Plus, he’s also full of it.
See, he makes the comparison to auto insurance, but he forgets that auto insurance was a thing long before it was mandated by any state. It already existed and states could see the advantages that would be in place if everyone had it. In particular, people wouldn’t be stuck paying for repairs because someone else hit them.
But that insurance has always covered accidents, not intentional misuse of a vehicle. It also doesn’t cover the guy who stole your car and slammed into a school bus.

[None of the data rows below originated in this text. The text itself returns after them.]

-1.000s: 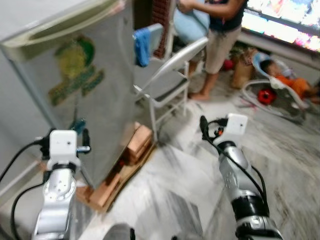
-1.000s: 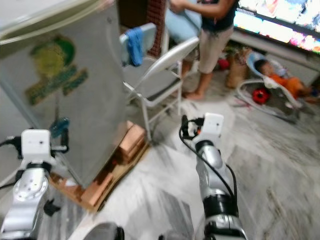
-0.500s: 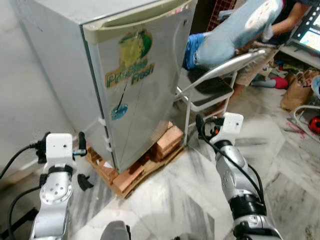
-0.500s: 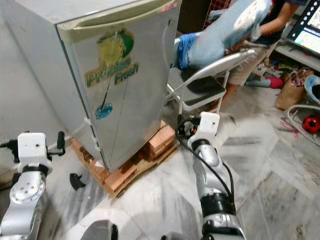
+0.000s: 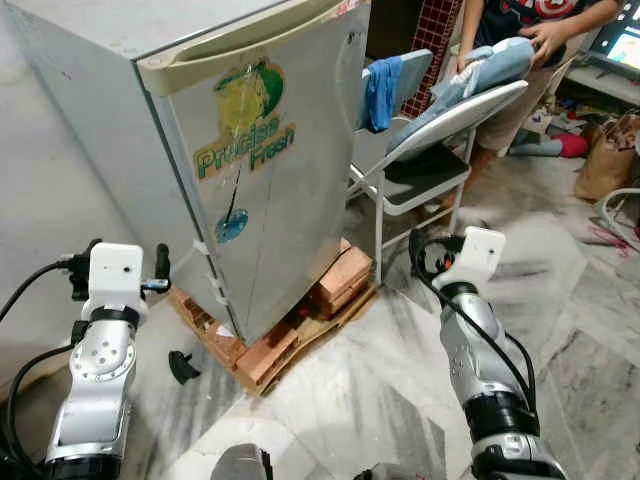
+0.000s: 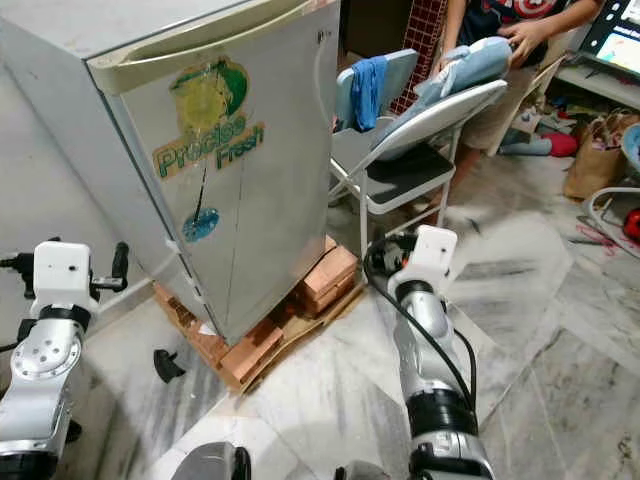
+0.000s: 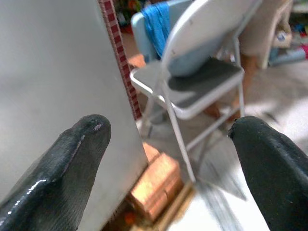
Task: Restocking fridge
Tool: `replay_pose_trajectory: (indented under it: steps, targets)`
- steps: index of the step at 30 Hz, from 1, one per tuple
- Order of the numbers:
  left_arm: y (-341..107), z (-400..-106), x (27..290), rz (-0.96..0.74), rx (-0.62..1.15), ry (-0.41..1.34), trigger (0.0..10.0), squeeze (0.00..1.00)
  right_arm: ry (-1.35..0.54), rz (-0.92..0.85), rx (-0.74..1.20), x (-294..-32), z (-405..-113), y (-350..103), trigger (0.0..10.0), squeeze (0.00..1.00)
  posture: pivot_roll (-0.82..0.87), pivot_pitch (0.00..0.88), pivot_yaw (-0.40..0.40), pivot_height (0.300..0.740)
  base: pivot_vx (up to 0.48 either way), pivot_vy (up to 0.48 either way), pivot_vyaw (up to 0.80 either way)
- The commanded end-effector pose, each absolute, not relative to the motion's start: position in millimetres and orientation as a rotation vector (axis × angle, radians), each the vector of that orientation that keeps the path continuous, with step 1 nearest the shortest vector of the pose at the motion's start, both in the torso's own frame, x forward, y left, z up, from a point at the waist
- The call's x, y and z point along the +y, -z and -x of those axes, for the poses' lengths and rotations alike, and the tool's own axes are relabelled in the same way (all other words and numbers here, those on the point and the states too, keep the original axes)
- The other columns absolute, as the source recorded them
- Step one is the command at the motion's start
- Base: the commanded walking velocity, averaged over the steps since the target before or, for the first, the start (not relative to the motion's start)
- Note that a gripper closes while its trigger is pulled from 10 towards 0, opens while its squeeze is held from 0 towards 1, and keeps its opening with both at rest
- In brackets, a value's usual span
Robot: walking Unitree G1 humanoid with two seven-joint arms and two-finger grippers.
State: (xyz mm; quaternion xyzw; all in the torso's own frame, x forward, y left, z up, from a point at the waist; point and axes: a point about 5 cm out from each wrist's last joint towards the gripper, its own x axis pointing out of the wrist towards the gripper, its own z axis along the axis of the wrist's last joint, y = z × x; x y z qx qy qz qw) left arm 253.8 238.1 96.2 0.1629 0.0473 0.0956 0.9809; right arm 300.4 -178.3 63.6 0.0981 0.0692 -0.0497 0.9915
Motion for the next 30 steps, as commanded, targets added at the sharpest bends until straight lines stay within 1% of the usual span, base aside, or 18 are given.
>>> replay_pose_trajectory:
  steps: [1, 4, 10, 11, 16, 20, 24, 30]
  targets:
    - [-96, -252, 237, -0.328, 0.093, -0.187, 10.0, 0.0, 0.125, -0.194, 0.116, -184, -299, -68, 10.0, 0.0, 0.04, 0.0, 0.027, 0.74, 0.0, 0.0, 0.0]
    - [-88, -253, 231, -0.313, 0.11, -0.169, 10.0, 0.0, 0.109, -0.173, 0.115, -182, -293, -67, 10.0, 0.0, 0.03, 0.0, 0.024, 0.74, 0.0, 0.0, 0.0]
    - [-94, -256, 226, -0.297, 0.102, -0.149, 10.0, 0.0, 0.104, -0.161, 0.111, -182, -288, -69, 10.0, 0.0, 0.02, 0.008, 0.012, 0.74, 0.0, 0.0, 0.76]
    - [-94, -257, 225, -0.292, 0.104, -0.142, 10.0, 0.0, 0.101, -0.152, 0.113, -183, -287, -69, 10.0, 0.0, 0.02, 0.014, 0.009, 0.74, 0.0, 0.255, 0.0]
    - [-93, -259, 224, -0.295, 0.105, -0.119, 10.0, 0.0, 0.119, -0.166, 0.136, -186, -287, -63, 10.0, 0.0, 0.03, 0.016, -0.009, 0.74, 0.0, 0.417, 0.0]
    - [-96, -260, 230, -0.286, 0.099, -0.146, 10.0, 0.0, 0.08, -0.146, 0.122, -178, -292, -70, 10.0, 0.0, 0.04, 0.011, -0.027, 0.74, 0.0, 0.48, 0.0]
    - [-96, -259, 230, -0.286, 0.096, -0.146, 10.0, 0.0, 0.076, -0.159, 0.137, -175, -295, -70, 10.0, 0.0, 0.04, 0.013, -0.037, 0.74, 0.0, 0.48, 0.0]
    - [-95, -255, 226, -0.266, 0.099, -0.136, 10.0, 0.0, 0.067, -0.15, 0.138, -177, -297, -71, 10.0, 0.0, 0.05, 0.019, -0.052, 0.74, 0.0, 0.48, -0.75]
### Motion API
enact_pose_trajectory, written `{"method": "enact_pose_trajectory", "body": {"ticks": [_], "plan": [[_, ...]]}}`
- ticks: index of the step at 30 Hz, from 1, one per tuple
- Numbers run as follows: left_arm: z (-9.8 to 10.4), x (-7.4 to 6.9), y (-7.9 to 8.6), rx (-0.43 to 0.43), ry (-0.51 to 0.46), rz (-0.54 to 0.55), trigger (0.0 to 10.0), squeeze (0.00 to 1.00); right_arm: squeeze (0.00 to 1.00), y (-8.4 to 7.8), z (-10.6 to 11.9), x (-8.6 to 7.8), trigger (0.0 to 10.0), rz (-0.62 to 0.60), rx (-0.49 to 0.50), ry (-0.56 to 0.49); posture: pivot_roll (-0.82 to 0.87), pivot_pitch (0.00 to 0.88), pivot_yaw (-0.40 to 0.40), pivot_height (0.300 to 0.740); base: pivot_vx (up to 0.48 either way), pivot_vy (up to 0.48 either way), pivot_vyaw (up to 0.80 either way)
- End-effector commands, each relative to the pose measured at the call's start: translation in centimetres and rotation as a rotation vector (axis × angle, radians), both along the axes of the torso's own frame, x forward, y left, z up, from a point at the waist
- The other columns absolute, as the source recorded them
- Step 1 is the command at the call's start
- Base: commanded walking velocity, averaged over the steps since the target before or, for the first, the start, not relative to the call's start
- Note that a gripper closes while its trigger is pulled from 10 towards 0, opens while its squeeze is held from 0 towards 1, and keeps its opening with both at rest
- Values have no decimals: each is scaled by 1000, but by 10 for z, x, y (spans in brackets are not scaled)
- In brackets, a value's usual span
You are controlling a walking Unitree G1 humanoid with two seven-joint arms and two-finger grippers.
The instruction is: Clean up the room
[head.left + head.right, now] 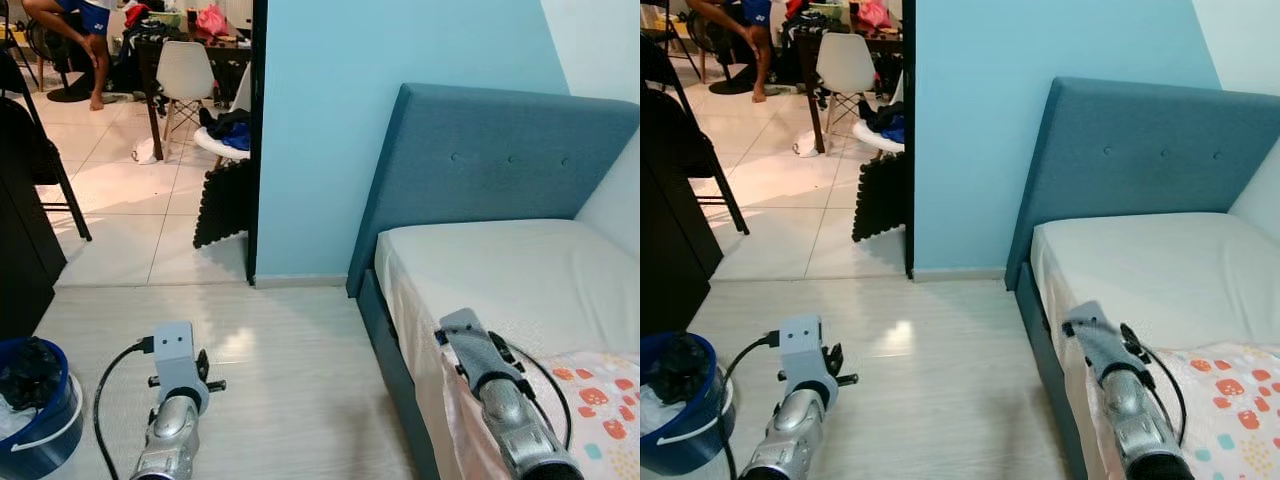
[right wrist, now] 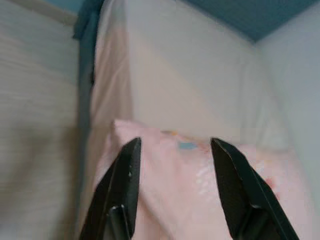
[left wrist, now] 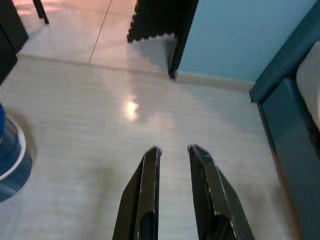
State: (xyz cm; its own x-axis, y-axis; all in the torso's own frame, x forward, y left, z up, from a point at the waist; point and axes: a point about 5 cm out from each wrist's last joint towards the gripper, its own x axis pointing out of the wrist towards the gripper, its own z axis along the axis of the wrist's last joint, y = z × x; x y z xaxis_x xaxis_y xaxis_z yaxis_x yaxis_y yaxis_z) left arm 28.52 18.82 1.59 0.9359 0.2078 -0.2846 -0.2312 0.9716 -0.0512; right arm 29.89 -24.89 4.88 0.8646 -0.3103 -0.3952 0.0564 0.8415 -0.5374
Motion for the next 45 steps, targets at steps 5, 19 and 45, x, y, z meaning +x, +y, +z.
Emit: {"method": "enact_pose_trajectory", "body": {"ticks": [5, 19, 45], "plan": [[0, -3, 11, 32, 15, 6, 10000, 0, 0, 24, 6, 17, 10000, -102, 370, 74, 91, 0, -115, 740, 0, 0, 0], [14, 5, -9, 47, -32, -144, 10000, 0, 0, 89, -4, 11, 10000, 162, 486, -62, 59, 0, -75, 740, 0, 0, 0], [-15, -27, -10, 106, 83, -153, 10000, 0, 0, 99, -38, -23, 10000, 210, 612, -86, 51, 0, -89, 740, 0, 0, 0]]}}
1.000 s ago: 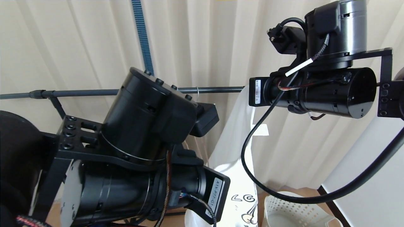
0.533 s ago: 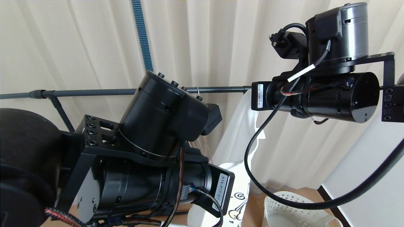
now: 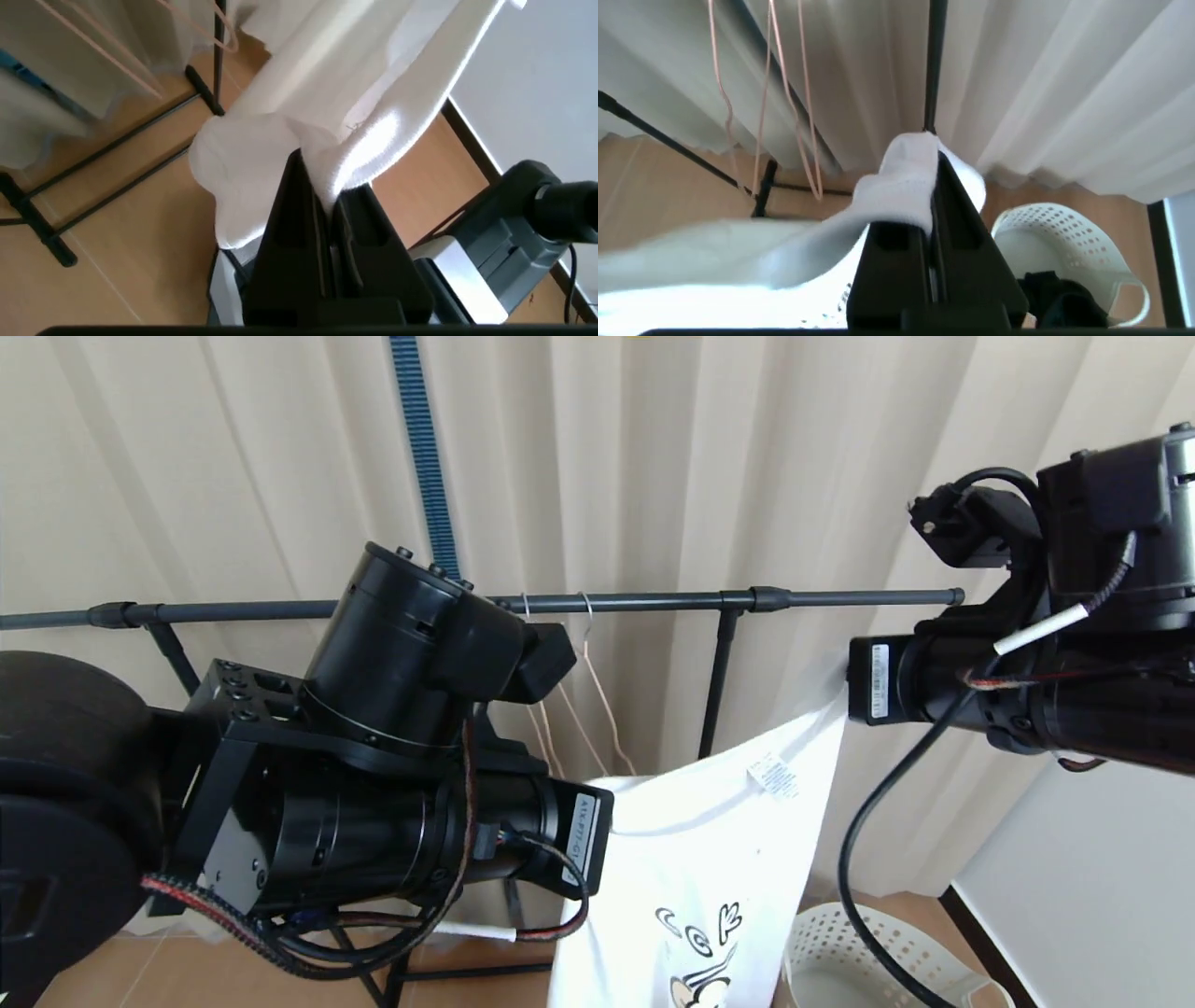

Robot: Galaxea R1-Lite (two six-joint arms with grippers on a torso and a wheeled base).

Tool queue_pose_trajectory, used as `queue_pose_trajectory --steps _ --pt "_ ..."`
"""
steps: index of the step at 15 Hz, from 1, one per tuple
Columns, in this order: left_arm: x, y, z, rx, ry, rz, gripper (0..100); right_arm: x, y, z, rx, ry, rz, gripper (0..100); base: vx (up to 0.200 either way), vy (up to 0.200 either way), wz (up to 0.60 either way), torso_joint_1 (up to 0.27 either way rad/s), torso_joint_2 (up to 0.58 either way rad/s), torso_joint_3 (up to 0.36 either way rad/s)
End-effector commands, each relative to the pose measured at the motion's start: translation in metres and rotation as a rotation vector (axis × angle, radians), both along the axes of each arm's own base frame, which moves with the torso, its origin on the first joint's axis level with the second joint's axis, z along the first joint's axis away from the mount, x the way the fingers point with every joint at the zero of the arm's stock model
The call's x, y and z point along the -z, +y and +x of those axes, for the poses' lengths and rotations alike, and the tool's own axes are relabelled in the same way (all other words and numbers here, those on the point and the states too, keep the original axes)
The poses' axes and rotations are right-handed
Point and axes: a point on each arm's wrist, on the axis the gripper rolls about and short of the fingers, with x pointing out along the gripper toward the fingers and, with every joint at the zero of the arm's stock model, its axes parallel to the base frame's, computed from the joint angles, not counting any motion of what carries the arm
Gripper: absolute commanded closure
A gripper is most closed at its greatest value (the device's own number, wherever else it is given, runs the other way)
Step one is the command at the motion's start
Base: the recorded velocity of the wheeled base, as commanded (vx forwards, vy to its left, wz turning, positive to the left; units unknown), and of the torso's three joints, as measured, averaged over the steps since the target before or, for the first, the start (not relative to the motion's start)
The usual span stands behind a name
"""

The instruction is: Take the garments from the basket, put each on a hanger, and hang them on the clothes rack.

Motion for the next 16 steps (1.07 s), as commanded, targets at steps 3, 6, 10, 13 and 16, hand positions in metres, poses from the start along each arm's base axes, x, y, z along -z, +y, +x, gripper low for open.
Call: queue_pose_trajectory --steps 3,6,10,13,16 --pt "0.001 0.0 0.007 -0.016 -0.004 -0.002 100 0.006 -0.008 -0.024 -0.02 0.004 -0.021 100 0.0 0.0 0.0 0.0 0.0 0.0" --pt "0.002 -0.002 0.008 -0.011 -0.013 -0.007 100 0.005 -0.008 -0.028 -0.02 -0.001 -0.021 100 0.0 0.0 0.0 0.0 0.0 0.0" --pt "0.003 0.003 0.004 -0.013 -0.011 0.0 0 0.003 -0.01 -0.03 -0.02 -0.011 -0.014 100 0.0 0.0 0.0 0.0 0.0 0.0" --pt "0.002 0.013 -0.002 -0.004 -0.03 0.011 0 0.005 -0.01 -0.029 -0.02 -0.005 -0.017 100 0.0 0.0 0.0 0.0 0.0 0.0" --pt "0.003 0.024 0.009 -0.065 -0.027 0.016 0 0.006 -0.01 -0.03 -0.02 -0.003 -0.018 100 0.0 0.0 0.0 0.0 0.0 0.0"
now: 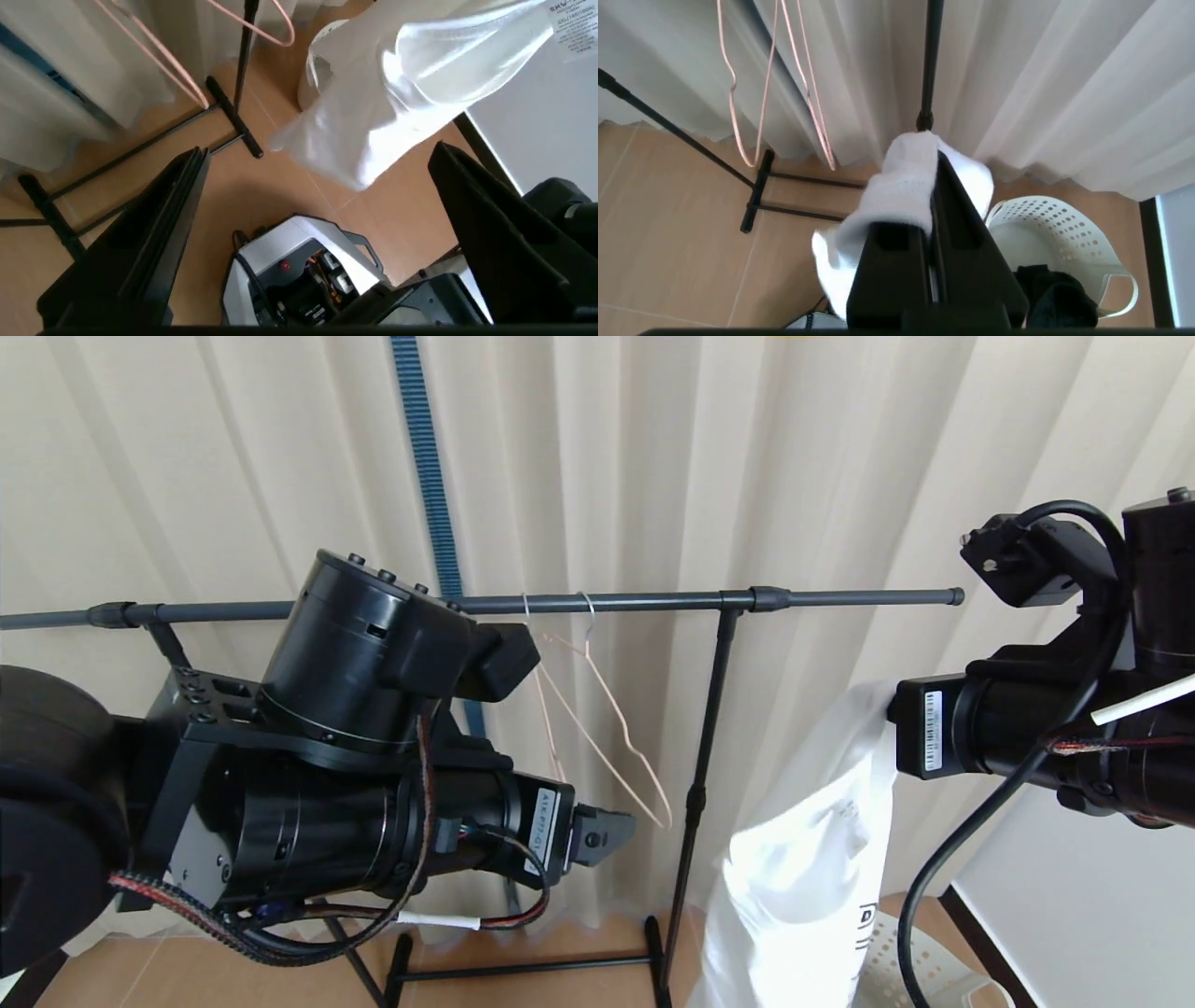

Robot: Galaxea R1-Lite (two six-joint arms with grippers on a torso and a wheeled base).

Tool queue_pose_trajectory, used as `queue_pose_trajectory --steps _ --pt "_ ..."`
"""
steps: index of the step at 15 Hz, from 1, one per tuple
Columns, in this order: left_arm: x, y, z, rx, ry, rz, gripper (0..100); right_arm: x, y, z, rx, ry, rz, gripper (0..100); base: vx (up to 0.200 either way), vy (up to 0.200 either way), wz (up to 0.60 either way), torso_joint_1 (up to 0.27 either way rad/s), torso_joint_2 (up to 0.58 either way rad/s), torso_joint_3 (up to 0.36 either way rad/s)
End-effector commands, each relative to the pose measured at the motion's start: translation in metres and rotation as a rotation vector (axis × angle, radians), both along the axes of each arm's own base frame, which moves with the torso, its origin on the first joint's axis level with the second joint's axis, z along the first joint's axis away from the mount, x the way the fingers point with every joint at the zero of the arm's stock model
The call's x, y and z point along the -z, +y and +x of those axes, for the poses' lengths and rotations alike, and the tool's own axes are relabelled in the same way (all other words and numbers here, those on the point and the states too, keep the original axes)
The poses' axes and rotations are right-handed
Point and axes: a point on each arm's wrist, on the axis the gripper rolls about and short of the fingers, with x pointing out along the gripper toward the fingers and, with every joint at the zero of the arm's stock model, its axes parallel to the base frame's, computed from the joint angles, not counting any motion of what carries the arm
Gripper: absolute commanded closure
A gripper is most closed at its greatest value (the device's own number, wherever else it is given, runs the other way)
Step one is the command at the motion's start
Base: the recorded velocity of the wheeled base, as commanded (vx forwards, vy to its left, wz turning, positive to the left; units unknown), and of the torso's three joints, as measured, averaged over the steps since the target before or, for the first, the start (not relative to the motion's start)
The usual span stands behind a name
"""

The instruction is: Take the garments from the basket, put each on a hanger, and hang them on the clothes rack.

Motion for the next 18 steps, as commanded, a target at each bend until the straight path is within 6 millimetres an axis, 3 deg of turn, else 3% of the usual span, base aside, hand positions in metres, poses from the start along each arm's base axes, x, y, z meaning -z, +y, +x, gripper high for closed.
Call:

Yet what Liccardo is doing is gun control. By mandating that people buy insurance–insurance that doesn’t seem to exist anywhere on the planet–he’s seeking to control who can and cannot have firearms. In fact, he’s really trying to make it so no one can own firearms at all, though I suspect he figures someone will eventually offer the required insurance.
Eventually.
In truth, though, it’s gun control. Privatized or not, at that point we’re just quibbling on the details.